Chinese authorities have warned local cryptocurrency firms about virtual currency trading, and this has now caused at least five crypto exchanges to block their operations and for the course of this month will not provide services for users in the country.
President Xi Jinping, who had previously proclaimed his support for the development of blockchain technology in the country, causing confusion within the citizens as China, is now increasing the pressure on the digital currency industry. The People’s Bank of China, the Chinese central bank, is among other financial authorities who has ordered cryptocurrency businesses to shut down. It has also cautioned investors about investing in the virtual asset trades.
Since the 2017 crypto cleanup, the recent restrictions on cryptocurrency businesses have been the biggest obstacle for industry. The purchase of cryptocurrencies like Bitcoin(BTC)trade and Ethereum (ETH)trade with traditional fiat money has been banned before, but crypto trading remained common through exchange services.
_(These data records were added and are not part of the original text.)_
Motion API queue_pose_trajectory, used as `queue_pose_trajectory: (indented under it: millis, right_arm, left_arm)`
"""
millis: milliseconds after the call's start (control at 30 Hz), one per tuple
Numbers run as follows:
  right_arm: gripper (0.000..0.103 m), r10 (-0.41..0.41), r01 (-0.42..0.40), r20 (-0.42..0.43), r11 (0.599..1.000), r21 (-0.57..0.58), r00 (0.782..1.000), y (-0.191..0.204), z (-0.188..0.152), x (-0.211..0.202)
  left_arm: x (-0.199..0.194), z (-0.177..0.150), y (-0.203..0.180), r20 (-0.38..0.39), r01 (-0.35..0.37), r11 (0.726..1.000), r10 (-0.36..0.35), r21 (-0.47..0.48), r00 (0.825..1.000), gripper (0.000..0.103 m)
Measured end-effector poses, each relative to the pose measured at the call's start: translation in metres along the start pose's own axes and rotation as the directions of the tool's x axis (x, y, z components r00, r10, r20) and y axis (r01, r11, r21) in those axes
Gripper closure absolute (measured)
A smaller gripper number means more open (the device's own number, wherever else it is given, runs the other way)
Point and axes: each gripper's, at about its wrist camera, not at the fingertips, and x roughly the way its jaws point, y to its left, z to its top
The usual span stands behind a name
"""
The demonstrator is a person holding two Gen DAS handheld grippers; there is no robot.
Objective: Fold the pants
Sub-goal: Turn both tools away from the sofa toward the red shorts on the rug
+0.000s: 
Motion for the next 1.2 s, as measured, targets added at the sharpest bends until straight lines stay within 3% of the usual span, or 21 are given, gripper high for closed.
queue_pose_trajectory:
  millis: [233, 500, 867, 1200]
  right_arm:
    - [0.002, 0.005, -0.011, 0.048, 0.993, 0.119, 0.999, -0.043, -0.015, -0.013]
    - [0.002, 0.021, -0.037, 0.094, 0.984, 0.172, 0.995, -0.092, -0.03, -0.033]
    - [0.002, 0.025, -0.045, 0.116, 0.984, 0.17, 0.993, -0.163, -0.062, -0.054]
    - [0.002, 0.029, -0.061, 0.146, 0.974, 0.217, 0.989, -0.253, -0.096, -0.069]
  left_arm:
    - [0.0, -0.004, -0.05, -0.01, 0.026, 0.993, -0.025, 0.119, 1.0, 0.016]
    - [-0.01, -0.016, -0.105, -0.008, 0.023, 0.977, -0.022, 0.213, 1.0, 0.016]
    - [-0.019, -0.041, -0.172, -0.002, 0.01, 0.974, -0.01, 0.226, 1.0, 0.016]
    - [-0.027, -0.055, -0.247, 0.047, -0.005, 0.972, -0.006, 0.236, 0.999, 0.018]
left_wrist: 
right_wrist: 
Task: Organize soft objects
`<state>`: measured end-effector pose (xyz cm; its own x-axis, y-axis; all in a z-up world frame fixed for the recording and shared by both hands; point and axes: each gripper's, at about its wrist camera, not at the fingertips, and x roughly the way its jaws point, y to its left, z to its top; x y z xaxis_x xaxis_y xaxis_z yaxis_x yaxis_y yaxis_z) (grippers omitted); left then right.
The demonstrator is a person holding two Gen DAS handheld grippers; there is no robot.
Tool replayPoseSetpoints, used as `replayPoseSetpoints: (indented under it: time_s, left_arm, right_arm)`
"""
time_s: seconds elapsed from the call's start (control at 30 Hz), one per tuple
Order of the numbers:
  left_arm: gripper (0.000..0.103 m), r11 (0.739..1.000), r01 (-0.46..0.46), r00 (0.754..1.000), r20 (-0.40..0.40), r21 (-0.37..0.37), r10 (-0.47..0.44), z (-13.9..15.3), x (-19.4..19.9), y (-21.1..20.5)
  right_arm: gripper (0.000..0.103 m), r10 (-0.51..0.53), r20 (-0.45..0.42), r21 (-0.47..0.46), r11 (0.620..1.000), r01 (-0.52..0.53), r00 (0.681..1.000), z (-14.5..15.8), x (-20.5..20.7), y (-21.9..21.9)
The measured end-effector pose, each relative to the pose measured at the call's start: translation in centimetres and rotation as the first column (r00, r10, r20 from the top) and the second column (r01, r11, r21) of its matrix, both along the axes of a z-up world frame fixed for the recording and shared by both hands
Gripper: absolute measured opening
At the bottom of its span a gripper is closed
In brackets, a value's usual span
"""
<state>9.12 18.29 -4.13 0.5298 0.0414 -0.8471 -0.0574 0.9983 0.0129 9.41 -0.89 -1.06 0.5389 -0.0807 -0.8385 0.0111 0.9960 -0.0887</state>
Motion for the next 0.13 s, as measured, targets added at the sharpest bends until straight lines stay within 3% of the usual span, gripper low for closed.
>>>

The new wave of restrictions has caused the Bitcoin price to decrease to its lowest level in six months; and recovering several days later Wednesday.
The Asian-Pacific region is a host to more than 50 crypto exchanges and makes up 40% of the transactions for Bitcoin for the first 6 months of this year, mainly in China, according to Chainalysis report. In the past week, however, Chinese exchange platforms Bitsoda and Akdex declared the end of their crypto services, followed by an announcement of Biss crypto exchange that it has stopped its operations as the executives are dealing with government officials.
Btuex declared on Monday that it will close down after the Chinese government’s orders, and will reopen later only to provide services for international users exclusively. Idax also stated that it plans on focusing on users abroad and will be no longer in service for the users in China.
Katie Talati, a head researcher from Los Angeles, working at Arca, states that the recent progress by the Chinese government is a way to gain firm control over the crypto market in the country, such as exchanges, crypto miners and token issuers. She believes that China is moving in the similar direction as its neighbor Japan that have a system of clear regulations for digital currency businesses.
Currently, the uncertain future of cryptocurrency in China has caused traders to transfer their digital assets temporarily to safer places; the cryptocurrency wallet application ImToken reported that Tether (USDT) transactions surged to a staggering $66 million the day China issued the warning against the trading of cryptocurrency.
Tron founder, Justin Sun, kept his optimism and said that despite the recent developments, blockchain’s future in China is still positive.